Background: Hypoplastic left heart syndrome (HLHS) is defined as “a spectrum of congenital cardiovascular malformations with normally aligned great arteries without a common atrioventricular junction, characterized by underdevelopment of the left heart with significant hypoplasia of the left ventricle including atresia, stenosis, or hypoplasia of the aortic or mitral valve, or both valves, and hypoplasia of the ascending aorta and aortic arch”. Without treatment, HLHS is usually lethal in the neonate. Many hypotheses have been advanced to explain the etiology of HLHS; however, no single theory appears to fully explain the phenotypic variability seen in HLHS. Furthermore, many of these theories offer no explanations regarding the
precipitating events which lead to the development of HLHS.

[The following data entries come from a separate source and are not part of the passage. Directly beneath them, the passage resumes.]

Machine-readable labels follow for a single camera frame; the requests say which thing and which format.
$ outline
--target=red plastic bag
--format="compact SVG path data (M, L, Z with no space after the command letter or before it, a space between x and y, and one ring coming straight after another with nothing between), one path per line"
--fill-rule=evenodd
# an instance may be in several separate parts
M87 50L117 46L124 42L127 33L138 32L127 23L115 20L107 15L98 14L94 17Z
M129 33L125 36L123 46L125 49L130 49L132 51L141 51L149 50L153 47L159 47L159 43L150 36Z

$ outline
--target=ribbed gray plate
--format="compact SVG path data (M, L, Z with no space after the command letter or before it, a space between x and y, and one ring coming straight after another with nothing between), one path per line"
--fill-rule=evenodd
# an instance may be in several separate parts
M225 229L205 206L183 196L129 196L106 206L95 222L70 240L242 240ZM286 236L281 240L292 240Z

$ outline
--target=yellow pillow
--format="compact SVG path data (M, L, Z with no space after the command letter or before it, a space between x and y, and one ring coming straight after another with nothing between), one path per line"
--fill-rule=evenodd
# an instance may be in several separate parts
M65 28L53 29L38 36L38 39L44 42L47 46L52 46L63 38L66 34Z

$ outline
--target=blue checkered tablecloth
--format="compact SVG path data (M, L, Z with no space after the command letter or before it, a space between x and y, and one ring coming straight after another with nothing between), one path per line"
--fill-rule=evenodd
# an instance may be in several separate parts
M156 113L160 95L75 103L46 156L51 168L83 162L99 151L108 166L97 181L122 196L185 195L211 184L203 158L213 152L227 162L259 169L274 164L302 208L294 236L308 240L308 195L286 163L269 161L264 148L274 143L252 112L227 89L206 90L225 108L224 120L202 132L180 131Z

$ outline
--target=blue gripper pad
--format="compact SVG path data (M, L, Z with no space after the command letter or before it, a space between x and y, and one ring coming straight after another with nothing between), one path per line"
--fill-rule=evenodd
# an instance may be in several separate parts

Objective: This review considers and critically evaluates the strengths and weaknesses of the leading theories proposed to explain the pathogenesis of HLHS—including
hemodynamic disturbances,
primary myocardial structural defects,
valvar malformations, and
genetic or epigenetic alterations that may provoke developmental and anatomic abnormalities. After presenting each model, we propose a novel, comprehensive, and data-driven framework which may assist researchers in developing models for the pathogenesis of the various subtypes of HLHS.
Methods: Key findings from human fetal imaging, histopathology, genetic studies, and animal models were considered, as well as the hypothetical contribution of each in observed HLHS phenotypes. The rationales for these findings as causal factors initiating individual HLHS patterns, as well as how they might contribute to HLHS in general, were critically analyzed.
Results: The
flow theory is strongly supported by animal models and in utero interventions that demonstrate the impact of altered hemodynamics on cardiac morphogenesis. However, the flow theory fails to identify initial causes of disturbed flow or related histological features of HLHS like endocardial fibroelastosis. The
myocardial and valve-first models suggest an important role in developmental defects, but do not necessarily have a strong experimental basis that provides explanations for how they mediate HLHS.
Genetic studies in patients with HLHS have identified several candidate causal mutations. However, such genetic causes of HLHS exhibit incomplete phenotypic penetrance and clinical impact. A
multifactorial framework attempts to integrate these diverse mechanisms and may provide the most coherent explanation that can accommodate the heterogeneity and variable presentation of HLHS. Such a framework may identify multiple forces that drive disease but does not provide useful pathways for future research about HLHS.
Conclusions: No single hypothesis has fully explained how HLHS is initiated, progresses, and presents with the clinical conditions that are encountered by cardiac surgeons and cardiologists. The most current models suggest that the spectrum of HLHS reflects a
complex interaction between genetic susceptibility, flow-dependent cardiac remodeling, and environmental factors in utero.
A multifactorial model integrates these diverse mechanisms and may provide the most coherent explanation for the various phenotypic variations in HLHS. Based on our analysis of the most current data and the strengths and weaknesses of the current theoretical frameworks, we propose a novel research strategy aimed at identifying specific cardiac progenitor cell populations whose dysregulation may represent a unifying explanation for the etiology of the various phenotypes of HLHS. Based on the arguments made throughout this manuscript that evaluate the various genetic, structural, and hemodynamic models of initiation of disease, we believe that the
significant phenotypic variability across the spectrum of HLHS (i.e., the different anatomic subtypes for “classic” HLHS) most likely reflects different underlying etiologies and mechanisms. At the very least, it is very likely that the
timing of the insult is critical in determining anatomic subtype. Based on the published data and the arguments within this manuscript, it seems
naive to think that there is a single unifying mechanism explain all forms of HLHLS.